Canada also now has a stricter procedure to go through when filling out the form following repairs of cargo tanks.

“If you have done a repair by welding, then you must have a repair report, and there’s a list of attributes that must be included on the repair report,” he said. “The main one is, if you have a welder that’s welding on that tank, the welder must be qualified. On the end of that form, you must have the welder’s name and signature. 

“On top of that, you must show what weld procedure you used to repair that tank. The weld procedure number must be documented. It’s actually a good process where if auditors and regulators want to come in and there’s an incident and they want to find out why this tank ruptured or leaked, you can track it back. Did the facility have a qualified welder? Who’s the welder? Did he have a qualified weld procedure? This is only for tanks that are repaired in Canada.”

Bahia also clarified the “R” stamp issue.

“In the United States, if you’re repairing a tank by welding, then you’re required to have an ‘R’ stamp,” he said. “That’s not the case in Canada. In Canada, if it’s a non-pressure tank—let’s say a gasoline trailer, 406, 306—you don’t need the ‘R’ stamp, but you still must have certain quality control requirements. You don’t have to have the third party audit process by the National Board. You only have to have internal quality control processes. 
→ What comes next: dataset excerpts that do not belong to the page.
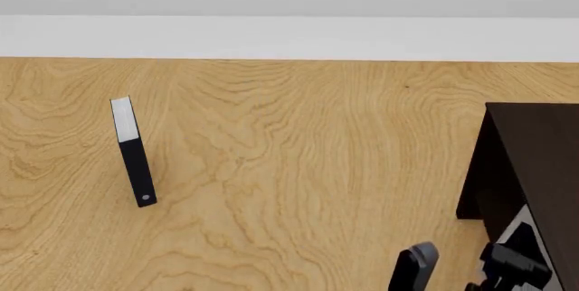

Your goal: Pick up the book on the right and place it on the cabinet shelf.

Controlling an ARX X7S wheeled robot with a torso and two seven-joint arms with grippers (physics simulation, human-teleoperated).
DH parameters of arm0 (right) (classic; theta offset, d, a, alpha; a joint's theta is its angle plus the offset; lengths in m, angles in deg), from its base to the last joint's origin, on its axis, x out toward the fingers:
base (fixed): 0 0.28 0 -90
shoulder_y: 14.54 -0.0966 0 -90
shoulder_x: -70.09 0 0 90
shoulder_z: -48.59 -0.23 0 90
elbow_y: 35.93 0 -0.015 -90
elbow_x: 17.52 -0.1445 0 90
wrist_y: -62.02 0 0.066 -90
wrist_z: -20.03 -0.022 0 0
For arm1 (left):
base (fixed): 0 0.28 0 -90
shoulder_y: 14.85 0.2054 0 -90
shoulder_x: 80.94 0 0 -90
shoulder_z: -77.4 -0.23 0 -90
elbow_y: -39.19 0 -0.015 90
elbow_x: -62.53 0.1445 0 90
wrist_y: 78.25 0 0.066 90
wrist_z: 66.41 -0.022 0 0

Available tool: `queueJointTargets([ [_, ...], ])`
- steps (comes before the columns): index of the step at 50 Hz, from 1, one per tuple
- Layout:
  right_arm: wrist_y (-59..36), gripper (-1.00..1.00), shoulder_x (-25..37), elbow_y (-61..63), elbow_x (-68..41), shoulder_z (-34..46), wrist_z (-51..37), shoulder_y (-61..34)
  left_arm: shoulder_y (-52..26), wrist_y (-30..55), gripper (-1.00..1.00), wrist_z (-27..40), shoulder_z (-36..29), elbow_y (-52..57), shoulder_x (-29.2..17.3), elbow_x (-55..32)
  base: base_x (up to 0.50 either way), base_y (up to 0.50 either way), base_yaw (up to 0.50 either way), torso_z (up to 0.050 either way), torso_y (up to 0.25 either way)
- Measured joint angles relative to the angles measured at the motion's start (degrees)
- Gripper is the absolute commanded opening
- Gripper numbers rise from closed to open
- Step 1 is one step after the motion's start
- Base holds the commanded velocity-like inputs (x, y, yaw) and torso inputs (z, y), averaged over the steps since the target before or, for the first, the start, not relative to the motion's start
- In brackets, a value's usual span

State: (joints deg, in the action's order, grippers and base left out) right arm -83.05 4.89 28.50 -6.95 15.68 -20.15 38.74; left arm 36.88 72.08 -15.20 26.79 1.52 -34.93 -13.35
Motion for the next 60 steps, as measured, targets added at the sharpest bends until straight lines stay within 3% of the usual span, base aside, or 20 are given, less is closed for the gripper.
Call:
queueJointTargets([
  [31,2.86,1.00,-2.11,2.83,2.37,5.30,7.80,-4.09,2.14,-0.83,1.00,0.47,3.27,0.28,-1.14,-1.97,0.00,0.00,0.00,0.000,0.000],
  [60,15.36,1.00,-5.65,1.21,-5.96,-4.07,7.18,-3.30,2.25,-1.33,1.00,1.42,2.39,0.28,-1.79,-2.47,0.00,0.00,0.00,0.000,0.000],
])
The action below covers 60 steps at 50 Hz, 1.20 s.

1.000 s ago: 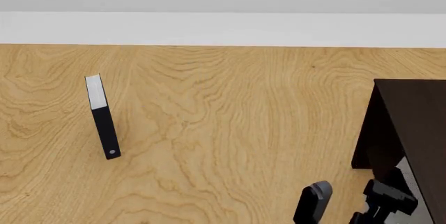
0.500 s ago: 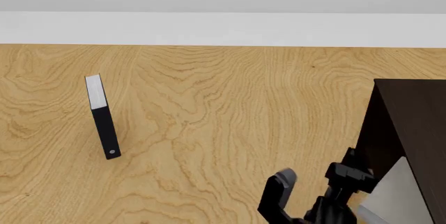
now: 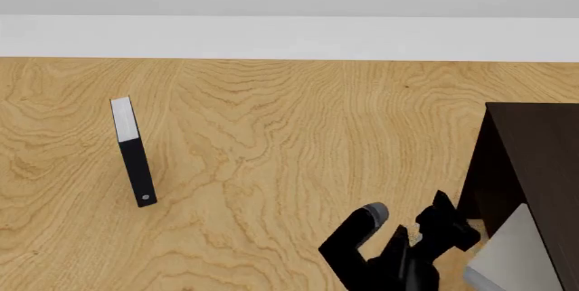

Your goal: Pick up the book on the right and place it on the cabinet shelf.

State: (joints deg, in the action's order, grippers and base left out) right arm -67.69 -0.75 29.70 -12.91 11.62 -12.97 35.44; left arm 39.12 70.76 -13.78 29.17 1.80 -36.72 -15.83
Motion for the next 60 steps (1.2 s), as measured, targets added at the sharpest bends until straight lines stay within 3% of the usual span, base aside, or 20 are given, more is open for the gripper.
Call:
queueJointTargets([
  [27,16.98,1.00,-4.94,-5.49,-10.42,-7.34,4.79,1.02,-0.82,-0.68,1.00,0.50,-1.83,-0.52,-0.58,0.04,0.00,0.00,0.00,0.000,0.000],
  [60,42.78,1.00,-14.71,-44.70,-17.22,-16.34,9.09,-4.43,-2.62,-1.46,1.00,1.34,-4.93,-1.33,-1.67,-0.53,0.00,0.00,0.00,0.000,0.000],
])
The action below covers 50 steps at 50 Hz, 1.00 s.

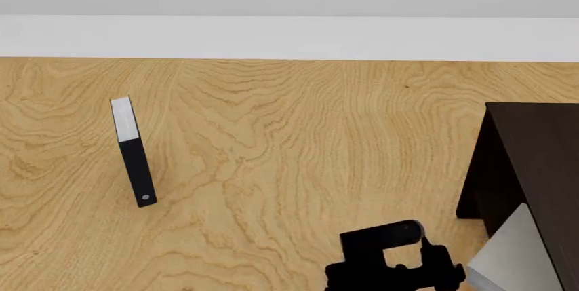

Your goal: Pick up the book on the right and place it on the cabinet shelf.

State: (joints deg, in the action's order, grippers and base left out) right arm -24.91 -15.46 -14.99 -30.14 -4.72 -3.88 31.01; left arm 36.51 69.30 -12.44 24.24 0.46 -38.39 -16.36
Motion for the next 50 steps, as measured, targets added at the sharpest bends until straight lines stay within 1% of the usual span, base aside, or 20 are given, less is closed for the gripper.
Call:
queueJointTargets([
  [12,2.00,1.00,-0.85,-4.12,0.72,-4.40,1.39,0.20,0.20,-0.23,1.00,0.30,-0.21,0.09,-0.25,-0.28,0.00,0.00,0.00,0.000,0.000],
  [27,1.87,1.00,-0.93,-5.01,3.40,-11.38,2.78,0.40,-0.03,-0.46,1.00,0.68,-1.33,0.08,-0.56,-0.01,0.00,0.00,0.00,0.000,0.000],
  [34,1.30,1.00,-0.58,-5.40,5.54,-14.71,2.48,0.12,-0.21,-0.50,1.00,1.13,-1.56,0.08,-1.01,-0.39,0.00,0.00,0.00,0.000,0.000],
  [50,0.48,1.00,-0.35,-5.64,8.25,-19.04,1.07,-0.24,-0.63,-0.85,1.00,1.72,-1.84,-0.02,-1.77,-1.11,0.00,0.00,0.00,0.000,0.000],
])
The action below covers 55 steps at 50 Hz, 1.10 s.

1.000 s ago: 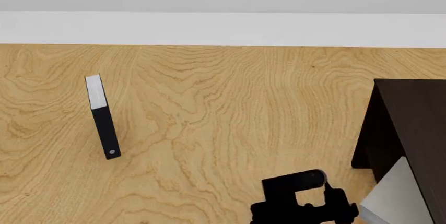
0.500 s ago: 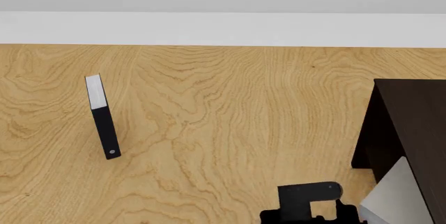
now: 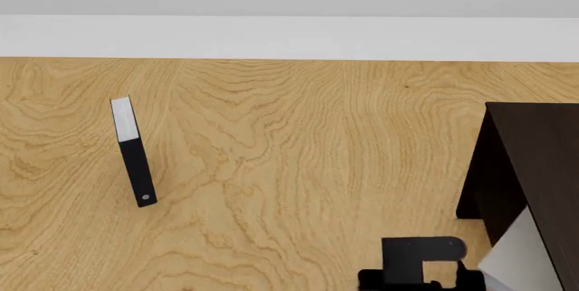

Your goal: Pick up the book on the right and place it on the cabinet shelf.

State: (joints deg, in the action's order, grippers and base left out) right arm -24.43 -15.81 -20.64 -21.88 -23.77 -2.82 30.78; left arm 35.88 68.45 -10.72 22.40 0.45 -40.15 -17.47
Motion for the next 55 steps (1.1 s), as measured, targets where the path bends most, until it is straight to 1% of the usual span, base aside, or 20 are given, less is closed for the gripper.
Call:
queueJointTargets([
  [14,-0.13,1.00,0.27,1.00,0.94,-2.68,-5.13,1.19,0.24,-0.50,1.00,-0.33,-0.03,-0.06,0.15,0.24,0.00,0.00,0.00,0.000,0.000],
  [28,-13.75,1.00,2.15,26.88,0.71,-5.20,-10.83,11.57,1.11,-1.07,1.00,-0.95,0.31,0.09,0.65,0.89,0.00,0.00,0.00,0.000,0.001],
  [40,-22.11,1.00,3.03,46.32,-2.36,-6.73,-14.64,19.94,2.21,-1.64,1.00,-1.76,0.98,0.21,1.22,1.43,0.00,0.00,0.00,0.000,0.001],
  [49,-25.46,1.00,3.59,52.89,-1.28,-9.38,-18.42,23.67,3.09,-2.07,1.00,-2.33,1.75,0.29,1.55,1.47,0.00,0.00,0.00,0.000,0.001],
  [55,-23.35,1.00,4.29,54.02,-6.19,-8.95,-20.43,23.50,3.71,-2.25,1.00,-2.46,2.53,0.38,1.50,1.20,-0.01,0.00,-0.01,0.000,0.000],
])
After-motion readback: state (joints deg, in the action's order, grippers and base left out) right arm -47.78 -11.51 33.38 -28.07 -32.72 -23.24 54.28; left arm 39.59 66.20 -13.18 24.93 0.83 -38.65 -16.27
“But for pressure tanks—let’s say, 331—if they’re repaired by welding, you have a choice in Canada. You can obtain an ‘R’ stamp or what we call the Provincial Pressure Vessel Certificate of Authorization that’s issued by a province. Each province has a pressure vessel jurisdiction. That authority must issue you a certificate. It’s almost the same as the National Board ‘R’ stamp review. But what the US DOT regulators and Canadian regulators have come up with is, if you have a domicile tank in the United States and it needs to be repaired in Canada, the repair facility doesn’t have to have the ‘R’ stamp. It probably does already, but the repairs meet code as long as that facility has a Provincial Pressure Vessel Certificate of Authorization from the province.”